**Exercise description**
Reproduce word for word the lines between those holding "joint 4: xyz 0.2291" and "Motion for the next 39", inclusive, and nothing else from the data below.

**Records shown**
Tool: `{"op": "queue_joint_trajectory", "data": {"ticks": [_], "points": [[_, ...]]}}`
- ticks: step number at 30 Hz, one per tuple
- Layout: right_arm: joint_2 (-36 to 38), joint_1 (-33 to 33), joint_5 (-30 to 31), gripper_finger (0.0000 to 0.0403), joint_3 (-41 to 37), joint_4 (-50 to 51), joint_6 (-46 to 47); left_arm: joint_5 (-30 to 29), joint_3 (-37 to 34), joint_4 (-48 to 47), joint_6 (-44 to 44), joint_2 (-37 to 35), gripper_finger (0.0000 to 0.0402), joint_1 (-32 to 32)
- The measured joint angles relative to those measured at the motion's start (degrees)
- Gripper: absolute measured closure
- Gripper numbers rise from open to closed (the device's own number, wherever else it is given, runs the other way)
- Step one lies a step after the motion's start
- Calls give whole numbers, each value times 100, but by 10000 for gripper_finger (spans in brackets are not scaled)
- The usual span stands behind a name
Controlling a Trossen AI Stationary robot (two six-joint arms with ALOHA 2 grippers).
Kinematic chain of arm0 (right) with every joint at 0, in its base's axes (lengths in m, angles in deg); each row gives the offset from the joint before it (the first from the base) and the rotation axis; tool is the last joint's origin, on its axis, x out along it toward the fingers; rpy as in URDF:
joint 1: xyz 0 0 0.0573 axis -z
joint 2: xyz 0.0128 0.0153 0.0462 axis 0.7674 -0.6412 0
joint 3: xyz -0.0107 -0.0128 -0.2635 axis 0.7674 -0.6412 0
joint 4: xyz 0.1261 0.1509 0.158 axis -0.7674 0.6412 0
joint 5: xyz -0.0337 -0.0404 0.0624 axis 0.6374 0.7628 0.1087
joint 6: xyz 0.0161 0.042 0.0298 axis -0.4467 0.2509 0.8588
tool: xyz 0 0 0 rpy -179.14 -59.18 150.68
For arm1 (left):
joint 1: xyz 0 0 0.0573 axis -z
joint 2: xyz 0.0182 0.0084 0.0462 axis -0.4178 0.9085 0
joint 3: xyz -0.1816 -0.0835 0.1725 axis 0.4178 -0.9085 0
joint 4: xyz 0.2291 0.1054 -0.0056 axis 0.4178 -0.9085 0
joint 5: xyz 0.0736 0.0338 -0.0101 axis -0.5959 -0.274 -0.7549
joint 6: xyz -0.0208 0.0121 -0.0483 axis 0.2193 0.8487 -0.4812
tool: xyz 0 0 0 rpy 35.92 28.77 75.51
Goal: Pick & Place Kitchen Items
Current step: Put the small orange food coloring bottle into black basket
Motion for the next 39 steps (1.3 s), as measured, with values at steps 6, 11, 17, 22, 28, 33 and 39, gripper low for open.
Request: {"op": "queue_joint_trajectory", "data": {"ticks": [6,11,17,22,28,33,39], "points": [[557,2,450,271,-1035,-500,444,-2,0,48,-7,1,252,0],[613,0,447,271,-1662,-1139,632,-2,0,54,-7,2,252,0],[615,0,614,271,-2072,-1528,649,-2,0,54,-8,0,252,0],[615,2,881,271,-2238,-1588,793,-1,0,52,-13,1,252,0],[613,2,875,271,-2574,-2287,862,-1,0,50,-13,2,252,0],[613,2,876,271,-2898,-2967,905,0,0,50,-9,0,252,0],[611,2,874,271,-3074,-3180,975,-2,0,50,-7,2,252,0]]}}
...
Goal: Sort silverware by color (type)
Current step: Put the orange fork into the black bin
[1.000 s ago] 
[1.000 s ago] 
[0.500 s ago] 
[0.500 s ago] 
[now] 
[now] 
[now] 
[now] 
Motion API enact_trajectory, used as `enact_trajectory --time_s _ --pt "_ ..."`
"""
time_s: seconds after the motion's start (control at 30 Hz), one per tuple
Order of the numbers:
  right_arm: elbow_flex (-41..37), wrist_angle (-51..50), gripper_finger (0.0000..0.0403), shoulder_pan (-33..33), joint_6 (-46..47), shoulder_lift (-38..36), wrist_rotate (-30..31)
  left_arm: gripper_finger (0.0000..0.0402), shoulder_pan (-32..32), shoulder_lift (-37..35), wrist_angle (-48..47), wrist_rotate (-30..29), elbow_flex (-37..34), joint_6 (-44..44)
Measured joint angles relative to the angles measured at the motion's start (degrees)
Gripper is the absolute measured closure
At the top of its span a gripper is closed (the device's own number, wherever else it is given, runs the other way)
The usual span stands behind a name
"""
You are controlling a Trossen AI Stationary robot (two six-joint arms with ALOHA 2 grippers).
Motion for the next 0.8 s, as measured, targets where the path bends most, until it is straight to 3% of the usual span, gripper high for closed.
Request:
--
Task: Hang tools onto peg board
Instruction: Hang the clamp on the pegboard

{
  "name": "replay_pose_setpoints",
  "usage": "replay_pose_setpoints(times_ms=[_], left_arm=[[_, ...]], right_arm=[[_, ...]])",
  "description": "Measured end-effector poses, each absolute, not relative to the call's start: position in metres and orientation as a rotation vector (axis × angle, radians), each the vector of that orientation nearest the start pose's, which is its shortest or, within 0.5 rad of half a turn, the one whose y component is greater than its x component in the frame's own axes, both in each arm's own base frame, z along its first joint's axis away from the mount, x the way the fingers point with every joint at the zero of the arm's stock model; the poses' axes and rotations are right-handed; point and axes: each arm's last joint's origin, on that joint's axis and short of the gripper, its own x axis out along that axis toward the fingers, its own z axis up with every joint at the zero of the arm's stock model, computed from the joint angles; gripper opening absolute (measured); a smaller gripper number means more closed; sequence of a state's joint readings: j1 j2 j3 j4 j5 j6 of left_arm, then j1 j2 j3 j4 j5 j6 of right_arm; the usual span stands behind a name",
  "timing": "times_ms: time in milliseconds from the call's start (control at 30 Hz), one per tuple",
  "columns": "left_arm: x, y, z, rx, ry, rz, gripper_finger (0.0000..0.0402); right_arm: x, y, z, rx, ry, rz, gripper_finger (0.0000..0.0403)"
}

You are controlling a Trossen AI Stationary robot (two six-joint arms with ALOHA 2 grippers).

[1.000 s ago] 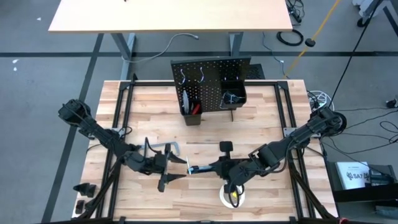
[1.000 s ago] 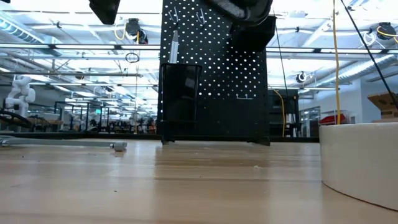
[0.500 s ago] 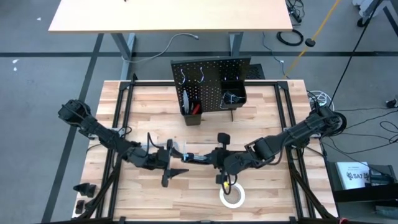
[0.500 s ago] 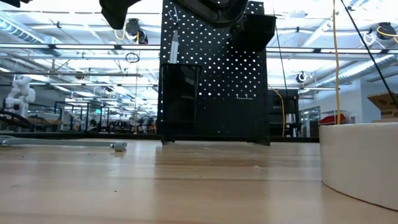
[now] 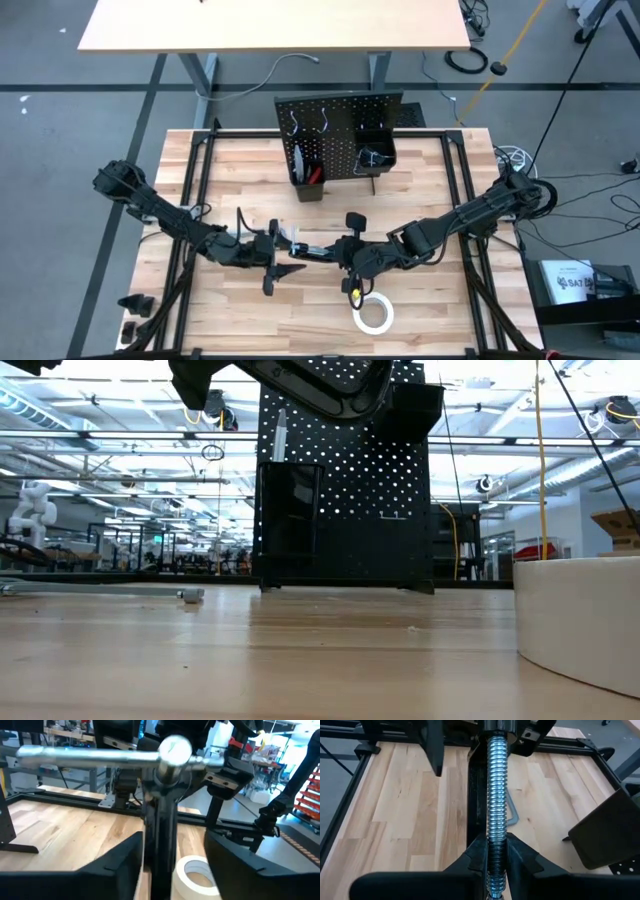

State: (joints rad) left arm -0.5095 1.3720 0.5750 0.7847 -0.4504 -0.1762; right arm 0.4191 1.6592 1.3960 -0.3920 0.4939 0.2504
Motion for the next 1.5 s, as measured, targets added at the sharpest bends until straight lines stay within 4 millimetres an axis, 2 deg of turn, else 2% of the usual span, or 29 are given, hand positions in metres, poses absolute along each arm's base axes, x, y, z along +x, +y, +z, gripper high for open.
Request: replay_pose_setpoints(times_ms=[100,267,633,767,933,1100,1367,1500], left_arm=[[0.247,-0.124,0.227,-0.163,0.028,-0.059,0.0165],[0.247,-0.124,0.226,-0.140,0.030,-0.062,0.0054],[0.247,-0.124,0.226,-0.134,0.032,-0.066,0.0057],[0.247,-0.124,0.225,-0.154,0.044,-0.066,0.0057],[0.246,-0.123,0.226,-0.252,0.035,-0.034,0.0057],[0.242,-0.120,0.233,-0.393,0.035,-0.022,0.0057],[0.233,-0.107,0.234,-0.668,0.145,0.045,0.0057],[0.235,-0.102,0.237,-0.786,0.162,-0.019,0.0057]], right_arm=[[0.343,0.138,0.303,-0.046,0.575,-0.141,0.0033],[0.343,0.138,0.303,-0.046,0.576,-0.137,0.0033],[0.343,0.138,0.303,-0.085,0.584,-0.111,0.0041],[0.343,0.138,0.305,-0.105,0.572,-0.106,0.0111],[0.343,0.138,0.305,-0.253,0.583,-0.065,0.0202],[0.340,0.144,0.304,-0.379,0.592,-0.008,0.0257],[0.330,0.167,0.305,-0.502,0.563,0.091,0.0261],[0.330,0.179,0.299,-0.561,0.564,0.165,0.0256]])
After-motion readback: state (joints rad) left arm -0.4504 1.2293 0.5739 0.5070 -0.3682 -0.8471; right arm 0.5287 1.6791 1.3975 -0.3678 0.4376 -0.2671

**Solved problem**
joint 4: xyz 0.2291 0.1054 -0.0056 axis 0.4178 -0.9085 0
joint 5: xyz 0.0736 0.0338 -0.0101 axis -0.5959 -0.274 -0.7549
joint 6: xyz -0.0208 0.0121 -0.0483 axis 0.2193 0.8487 -0.4812
tool: xyz 0 0 0 rpy 35.92 28.77 75.51
Goal: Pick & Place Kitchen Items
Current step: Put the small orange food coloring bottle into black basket
Motion for the next 39 steps (1.3 s), as measured, with values at steps 6, 11, 17, 22, 28, 33 and 39, gripper low for open.

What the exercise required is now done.